If you've read any Eco (or Dante or Borges or Wilde) there is a lot here for you. There is also a striking essay (originally presented at Columbia University in 1980)entitled "The American Myth in Three Anti-American Generations" that focuses on the generation that came of age in Mussolini's Italy in the 1930's and 1940's. The section on the journals on resistance fighter Giaime Pintor -- with extensive selections quoted-- is powerful. The background on origins of European left-wing attitudes toward aspects of America are quite insightful.
39 of 41 people found the following review helpful:
4.0 out of 5 stars
A Semiotics Professor on Various Aspects of Literature,
By Debbie Lee Wesselmann (the Lehigh Valley, PA) - See all my reviews (TOP 50 REVIEWER) (VINE VOICE) (2008 HOLIDAY TEAM) (REAL NAME)
This review is from: On Literature (Hardcover)

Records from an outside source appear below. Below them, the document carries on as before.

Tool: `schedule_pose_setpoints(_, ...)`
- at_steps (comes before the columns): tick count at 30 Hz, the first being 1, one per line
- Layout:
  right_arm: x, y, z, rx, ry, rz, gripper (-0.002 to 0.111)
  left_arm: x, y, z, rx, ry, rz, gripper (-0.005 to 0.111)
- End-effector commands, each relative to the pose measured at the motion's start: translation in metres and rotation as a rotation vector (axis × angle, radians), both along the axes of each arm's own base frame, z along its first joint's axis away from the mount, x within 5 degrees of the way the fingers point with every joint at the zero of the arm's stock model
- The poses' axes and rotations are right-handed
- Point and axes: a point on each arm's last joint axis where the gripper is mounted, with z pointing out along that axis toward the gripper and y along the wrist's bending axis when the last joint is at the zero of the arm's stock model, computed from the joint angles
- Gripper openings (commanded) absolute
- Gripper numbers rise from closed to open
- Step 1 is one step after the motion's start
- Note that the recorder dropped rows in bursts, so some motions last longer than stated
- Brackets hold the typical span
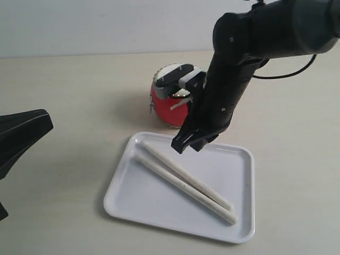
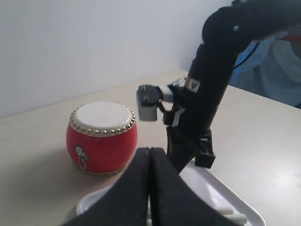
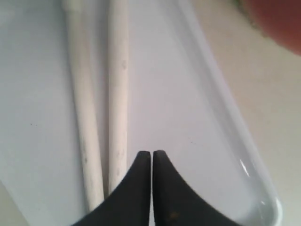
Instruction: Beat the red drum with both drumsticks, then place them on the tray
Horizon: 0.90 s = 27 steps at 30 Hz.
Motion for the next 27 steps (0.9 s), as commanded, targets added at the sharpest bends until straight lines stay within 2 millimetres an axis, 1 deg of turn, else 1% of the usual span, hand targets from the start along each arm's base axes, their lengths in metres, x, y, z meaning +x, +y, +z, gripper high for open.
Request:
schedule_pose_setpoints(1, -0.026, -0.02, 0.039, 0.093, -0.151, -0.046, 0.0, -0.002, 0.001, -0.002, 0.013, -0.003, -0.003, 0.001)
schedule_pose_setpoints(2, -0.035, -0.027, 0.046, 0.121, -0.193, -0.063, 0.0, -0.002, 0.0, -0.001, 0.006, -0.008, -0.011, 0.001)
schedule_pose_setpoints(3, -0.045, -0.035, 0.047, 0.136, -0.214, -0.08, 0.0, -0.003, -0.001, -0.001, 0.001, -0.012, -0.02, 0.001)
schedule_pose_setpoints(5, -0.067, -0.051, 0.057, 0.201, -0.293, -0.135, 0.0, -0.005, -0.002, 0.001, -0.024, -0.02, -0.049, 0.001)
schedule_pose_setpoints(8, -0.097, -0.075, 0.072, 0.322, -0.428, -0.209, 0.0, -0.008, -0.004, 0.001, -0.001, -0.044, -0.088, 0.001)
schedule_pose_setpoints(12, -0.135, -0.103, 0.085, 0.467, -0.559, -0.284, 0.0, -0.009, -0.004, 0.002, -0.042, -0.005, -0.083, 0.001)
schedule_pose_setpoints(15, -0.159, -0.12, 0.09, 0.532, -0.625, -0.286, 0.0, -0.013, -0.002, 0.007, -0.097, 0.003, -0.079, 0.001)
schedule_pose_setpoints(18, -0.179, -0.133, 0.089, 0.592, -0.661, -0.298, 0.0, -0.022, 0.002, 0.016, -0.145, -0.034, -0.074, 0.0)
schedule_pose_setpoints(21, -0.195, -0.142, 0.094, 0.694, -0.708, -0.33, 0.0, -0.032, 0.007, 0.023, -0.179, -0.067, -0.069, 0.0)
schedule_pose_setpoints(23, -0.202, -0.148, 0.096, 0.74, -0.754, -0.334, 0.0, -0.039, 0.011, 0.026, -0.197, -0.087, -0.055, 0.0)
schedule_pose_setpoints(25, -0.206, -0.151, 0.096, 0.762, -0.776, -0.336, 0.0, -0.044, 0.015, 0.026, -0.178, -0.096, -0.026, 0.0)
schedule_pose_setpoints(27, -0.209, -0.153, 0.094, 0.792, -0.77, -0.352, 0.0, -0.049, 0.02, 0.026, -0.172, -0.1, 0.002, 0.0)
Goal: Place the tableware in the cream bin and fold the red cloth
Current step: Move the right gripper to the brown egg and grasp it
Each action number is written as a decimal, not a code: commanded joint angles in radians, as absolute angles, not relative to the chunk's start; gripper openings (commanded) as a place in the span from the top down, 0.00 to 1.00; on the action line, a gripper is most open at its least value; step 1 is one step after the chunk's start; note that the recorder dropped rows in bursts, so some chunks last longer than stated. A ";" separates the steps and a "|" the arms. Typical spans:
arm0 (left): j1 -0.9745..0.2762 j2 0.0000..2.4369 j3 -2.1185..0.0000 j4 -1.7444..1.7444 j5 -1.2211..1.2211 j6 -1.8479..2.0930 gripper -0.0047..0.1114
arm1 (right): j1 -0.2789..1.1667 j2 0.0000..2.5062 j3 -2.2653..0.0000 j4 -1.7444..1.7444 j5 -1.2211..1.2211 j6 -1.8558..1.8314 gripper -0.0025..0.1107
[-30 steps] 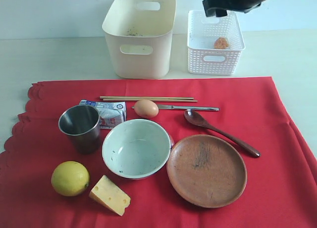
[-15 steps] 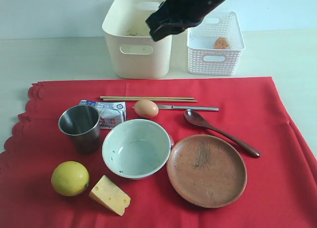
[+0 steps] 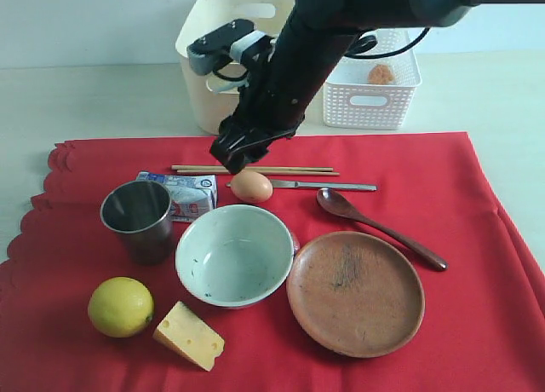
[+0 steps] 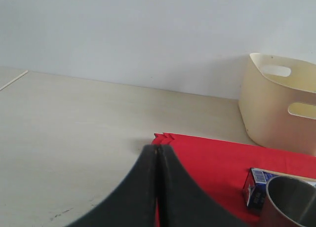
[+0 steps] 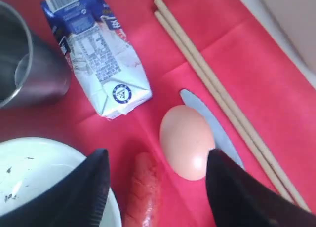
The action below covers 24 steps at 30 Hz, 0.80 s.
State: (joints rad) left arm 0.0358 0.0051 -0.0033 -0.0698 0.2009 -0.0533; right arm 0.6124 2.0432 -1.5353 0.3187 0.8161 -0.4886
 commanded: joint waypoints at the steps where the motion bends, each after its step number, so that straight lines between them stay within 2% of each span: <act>1: 0.037 0.000 0.000 -0.073 0.199 -0.048 0.96 | 0.617 2.093 -1.542 0.301 0.813 -0.502 0.47; 8: 0.037 0.000 0.000 -0.073 0.199 -0.048 0.96 | 0.617 2.133 -1.542 0.223 0.742 -0.415 0.39; 16: 0.037 0.000 0.000 -0.073 0.199 -0.048 0.96 | 0.617 2.201 -1.542 0.223 0.694 -0.417 0.39; 20: 0.037 0.000 0.000 -0.073 0.199 -0.048 0.96 | 0.617 2.221 -1.542 0.223 0.684 -0.417 0.47; 24: 0.037 0.000 0.000 -0.073 0.199 -0.048 0.96 | 0.617 2.225 -1.542 0.223 0.676 -0.417 0.62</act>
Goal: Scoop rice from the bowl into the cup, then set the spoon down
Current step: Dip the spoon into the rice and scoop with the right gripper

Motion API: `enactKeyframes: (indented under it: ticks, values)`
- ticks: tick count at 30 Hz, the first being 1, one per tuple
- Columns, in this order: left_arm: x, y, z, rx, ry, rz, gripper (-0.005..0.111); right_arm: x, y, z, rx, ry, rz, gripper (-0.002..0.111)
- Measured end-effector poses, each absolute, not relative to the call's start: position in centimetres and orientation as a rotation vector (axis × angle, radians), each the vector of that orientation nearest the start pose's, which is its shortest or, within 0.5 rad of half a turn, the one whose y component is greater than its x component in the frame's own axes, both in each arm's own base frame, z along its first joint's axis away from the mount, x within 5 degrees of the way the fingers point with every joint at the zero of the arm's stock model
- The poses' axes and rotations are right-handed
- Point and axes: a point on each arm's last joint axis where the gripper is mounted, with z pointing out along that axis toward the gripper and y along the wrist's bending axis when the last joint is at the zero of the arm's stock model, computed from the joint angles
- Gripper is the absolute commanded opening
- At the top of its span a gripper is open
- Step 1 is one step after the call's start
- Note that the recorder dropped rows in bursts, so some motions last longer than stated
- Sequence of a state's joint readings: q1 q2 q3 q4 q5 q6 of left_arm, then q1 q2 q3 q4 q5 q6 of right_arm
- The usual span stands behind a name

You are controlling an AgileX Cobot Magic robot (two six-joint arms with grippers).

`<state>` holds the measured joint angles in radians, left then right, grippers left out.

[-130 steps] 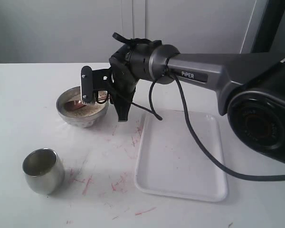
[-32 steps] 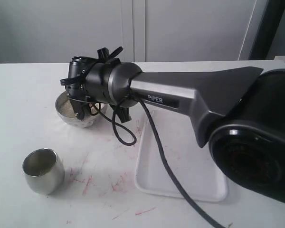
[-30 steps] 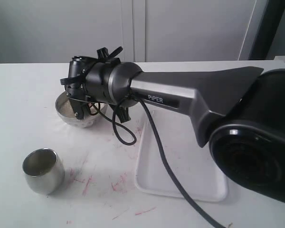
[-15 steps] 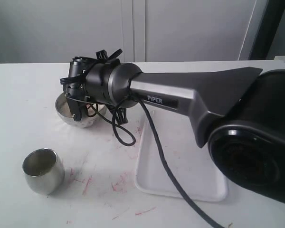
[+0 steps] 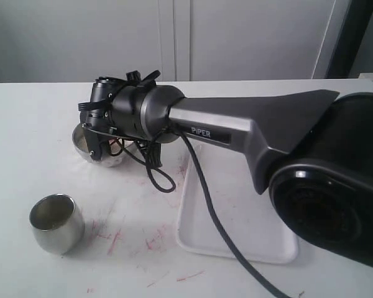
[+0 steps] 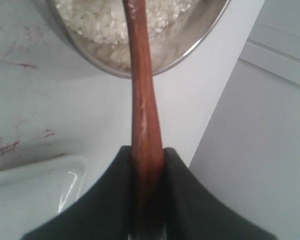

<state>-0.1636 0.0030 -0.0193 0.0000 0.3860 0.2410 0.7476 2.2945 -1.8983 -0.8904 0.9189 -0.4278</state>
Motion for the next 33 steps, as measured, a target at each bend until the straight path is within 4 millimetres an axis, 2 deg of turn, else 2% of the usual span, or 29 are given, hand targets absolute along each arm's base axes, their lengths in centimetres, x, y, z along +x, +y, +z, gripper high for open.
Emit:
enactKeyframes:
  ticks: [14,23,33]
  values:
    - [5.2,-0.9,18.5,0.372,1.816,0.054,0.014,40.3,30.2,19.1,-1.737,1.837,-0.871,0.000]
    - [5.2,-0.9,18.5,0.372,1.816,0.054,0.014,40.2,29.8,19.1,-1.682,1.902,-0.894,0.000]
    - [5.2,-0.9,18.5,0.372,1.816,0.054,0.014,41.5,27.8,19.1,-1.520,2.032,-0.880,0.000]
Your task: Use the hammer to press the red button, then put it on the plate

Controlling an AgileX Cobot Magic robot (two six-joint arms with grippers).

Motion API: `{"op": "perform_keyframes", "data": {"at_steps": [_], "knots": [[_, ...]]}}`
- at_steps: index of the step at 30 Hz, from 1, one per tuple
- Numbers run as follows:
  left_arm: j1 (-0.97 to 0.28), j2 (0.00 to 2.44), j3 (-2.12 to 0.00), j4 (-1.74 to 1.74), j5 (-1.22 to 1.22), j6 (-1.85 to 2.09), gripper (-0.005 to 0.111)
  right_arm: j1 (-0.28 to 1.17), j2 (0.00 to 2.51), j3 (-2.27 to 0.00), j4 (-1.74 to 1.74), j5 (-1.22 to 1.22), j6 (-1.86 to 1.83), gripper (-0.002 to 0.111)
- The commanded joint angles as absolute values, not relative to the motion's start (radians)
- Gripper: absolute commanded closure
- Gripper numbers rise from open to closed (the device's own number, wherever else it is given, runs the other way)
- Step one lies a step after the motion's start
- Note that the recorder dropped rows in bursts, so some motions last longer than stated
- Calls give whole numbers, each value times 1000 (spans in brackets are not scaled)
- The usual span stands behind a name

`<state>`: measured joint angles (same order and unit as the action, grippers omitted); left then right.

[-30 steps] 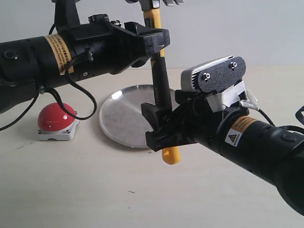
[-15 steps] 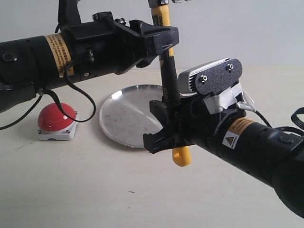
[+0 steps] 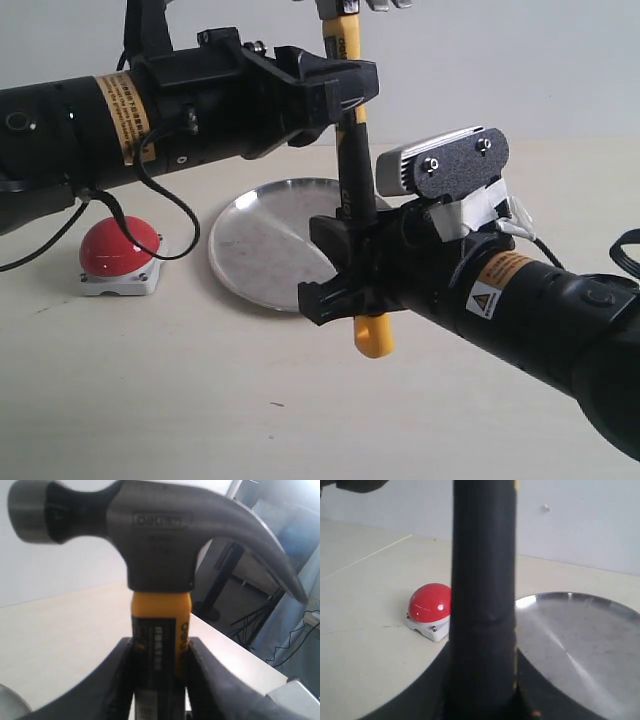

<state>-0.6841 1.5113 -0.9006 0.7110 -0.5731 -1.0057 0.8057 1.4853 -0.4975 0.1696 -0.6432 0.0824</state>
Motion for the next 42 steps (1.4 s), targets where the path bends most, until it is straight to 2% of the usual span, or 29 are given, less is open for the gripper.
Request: {"op": "perform_keyframes", "data": {"at_steps": [1,3,7,9,10,13,14,21,25,30,36,42], "knots": [[-676,1490,-907,713,-622,-1002,46,802,1485,-496,207,-646,117,108],[-664,1487,-907,716,-620,-1002,38,802,1483,-496,210,-639,119,108],[-656,1437,-895,844,-509,-1008,38,802,1436,-496,211,-599,126,108],[-656,1378,-849,902,-467,-1027,42,802,1403,-496,211,-573,117,108],[-656,1341,-828,917,-441,-1027,48,802,1395,-496,222,-566,105,108],[-656,1194,-729,927,-370,-1027,87,802,1382,-496,270,-527,46,108],[-656,1093,-674,932,-342,-1023,106,802,1382,-496,249,-496,46,108],[-656,552,-392,923,-185,-972,107,802,1382,-496,156,-381,92,108],[-656,313,-294,923,-81,-970,107,802,1382,-496,-102,-393,344,108],[-656,62,-176,917,-69,-970,107,802,1382,-496,-377,-491,644,108],[-616,0,-129,931,155,-972,107,807,1393,-563,-665,-495,899,108],[-472,0,-129,1076,226,-1135,107,857,1478,-714,-792,-351,1022,108]]}}
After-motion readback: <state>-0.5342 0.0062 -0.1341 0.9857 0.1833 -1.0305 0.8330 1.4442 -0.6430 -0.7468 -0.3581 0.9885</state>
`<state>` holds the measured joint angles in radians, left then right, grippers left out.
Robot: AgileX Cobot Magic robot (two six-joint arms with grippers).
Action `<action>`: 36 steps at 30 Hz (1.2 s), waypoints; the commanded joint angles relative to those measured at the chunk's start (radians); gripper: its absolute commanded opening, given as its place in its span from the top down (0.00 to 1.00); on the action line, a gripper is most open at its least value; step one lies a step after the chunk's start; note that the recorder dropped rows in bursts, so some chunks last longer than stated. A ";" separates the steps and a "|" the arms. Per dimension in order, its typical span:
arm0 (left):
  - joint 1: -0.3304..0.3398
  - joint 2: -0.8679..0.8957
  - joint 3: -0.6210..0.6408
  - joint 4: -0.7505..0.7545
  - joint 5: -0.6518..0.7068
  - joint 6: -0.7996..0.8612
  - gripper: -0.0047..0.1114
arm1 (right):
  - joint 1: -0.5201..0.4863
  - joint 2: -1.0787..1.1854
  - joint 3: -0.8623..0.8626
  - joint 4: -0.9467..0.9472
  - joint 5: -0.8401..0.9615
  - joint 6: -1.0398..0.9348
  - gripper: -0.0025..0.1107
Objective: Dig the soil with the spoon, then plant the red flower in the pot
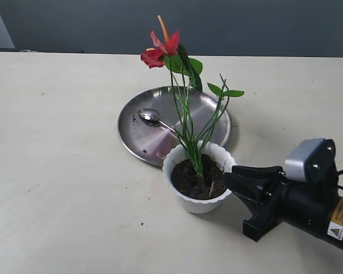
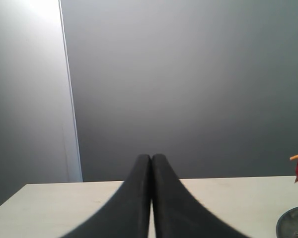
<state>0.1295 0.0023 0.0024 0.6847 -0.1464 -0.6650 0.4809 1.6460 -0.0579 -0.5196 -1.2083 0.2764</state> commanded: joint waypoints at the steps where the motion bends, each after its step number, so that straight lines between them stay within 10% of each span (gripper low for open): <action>1: -0.005 -0.002 -0.002 -0.007 -0.003 -0.005 0.96 | -0.002 -0.108 0.058 0.025 -0.013 -0.012 0.77; 8: -0.005 -0.002 -0.002 -0.007 -0.003 -0.005 0.96 | -0.002 -0.379 0.058 -0.161 -0.013 0.218 0.98; 25: -0.005 -0.002 -0.002 -0.007 -0.003 -0.005 0.96 | -0.002 -1.096 0.058 -0.045 0.052 0.846 0.98; 36: -0.005 -0.002 -0.002 -0.007 -0.003 -0.005 0.96 | -0.002 -1.123 0.058 0.048 -0.013 0.850 0.98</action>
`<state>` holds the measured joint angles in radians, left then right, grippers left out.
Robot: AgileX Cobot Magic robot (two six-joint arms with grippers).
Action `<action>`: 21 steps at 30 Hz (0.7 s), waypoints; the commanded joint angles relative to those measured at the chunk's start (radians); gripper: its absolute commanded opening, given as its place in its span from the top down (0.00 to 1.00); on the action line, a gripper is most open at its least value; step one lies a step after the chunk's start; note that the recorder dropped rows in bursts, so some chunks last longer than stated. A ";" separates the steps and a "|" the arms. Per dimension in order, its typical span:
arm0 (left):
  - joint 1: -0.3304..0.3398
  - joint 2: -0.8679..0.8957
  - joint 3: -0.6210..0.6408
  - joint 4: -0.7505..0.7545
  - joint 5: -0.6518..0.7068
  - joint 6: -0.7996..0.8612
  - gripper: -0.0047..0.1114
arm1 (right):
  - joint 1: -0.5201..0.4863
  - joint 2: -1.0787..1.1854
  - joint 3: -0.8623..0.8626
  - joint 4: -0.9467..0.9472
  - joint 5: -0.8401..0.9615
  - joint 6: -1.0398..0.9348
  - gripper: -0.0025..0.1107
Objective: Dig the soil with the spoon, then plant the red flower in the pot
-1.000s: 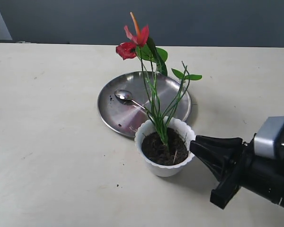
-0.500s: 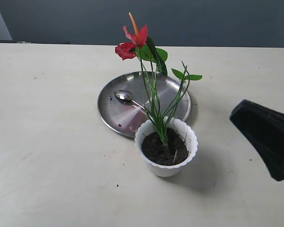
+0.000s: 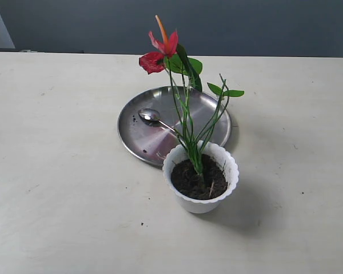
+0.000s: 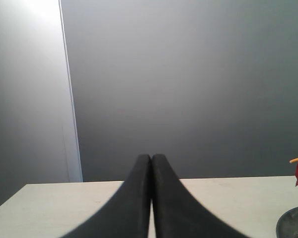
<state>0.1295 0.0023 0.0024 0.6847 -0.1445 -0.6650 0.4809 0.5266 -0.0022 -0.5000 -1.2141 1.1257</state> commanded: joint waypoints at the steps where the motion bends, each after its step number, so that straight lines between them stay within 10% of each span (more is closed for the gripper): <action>1: -0.005 -0.002 -0.002 -0.007 -0.005 -0.005 0.96 | -0.002 -0.004 0.002 0.030 -0.007 0.000 0.98; 12: -0.005 -0.002 -0.002 -0.007 -0.005 -0.005 0.96 | 0.037 -0.025 -0.101 0.023 -0.007 0.043 0.98; 21: -0.005 -0.002 -0.002 -0.007 -0.005 -0.005 0.96 | 0.049 -0.131 -0.543 -0.435 0.327 0.289 0.98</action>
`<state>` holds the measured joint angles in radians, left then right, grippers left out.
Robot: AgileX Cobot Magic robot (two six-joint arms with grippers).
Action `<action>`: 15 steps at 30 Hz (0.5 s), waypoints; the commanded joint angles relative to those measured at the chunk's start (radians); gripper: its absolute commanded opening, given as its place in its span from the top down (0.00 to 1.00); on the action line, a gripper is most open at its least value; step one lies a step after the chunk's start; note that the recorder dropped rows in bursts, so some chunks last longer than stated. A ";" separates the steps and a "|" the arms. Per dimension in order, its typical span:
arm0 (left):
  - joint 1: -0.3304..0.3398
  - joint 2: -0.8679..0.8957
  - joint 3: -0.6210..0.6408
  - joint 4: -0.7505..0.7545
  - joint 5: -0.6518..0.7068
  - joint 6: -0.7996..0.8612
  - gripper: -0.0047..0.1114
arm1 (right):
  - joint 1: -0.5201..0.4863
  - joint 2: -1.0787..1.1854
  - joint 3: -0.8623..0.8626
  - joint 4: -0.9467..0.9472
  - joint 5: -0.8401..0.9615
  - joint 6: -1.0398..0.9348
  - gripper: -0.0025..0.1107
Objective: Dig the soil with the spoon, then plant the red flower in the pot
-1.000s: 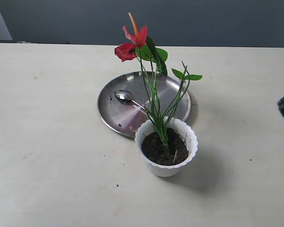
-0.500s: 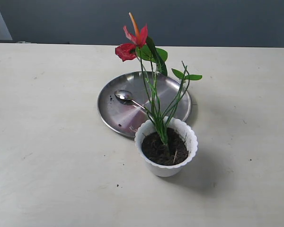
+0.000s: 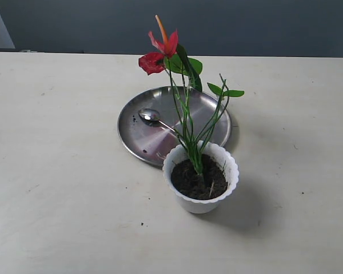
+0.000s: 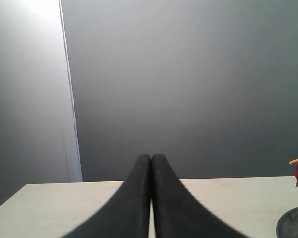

This collection of essays and lectures by Umberto Eco and translated by Martin McLaughlin contains Eco's reflections on several aspects of literature, from the (more or less) tangible influence of Borges on the author's own writing to different approaches to literary criticism to how he himself came to write his novels. Though the essays themselves range in subject matter, all contain the underlying currents of Eco's academic forte, semiotics, that difficult-to-define discipline that drives the author's intellect.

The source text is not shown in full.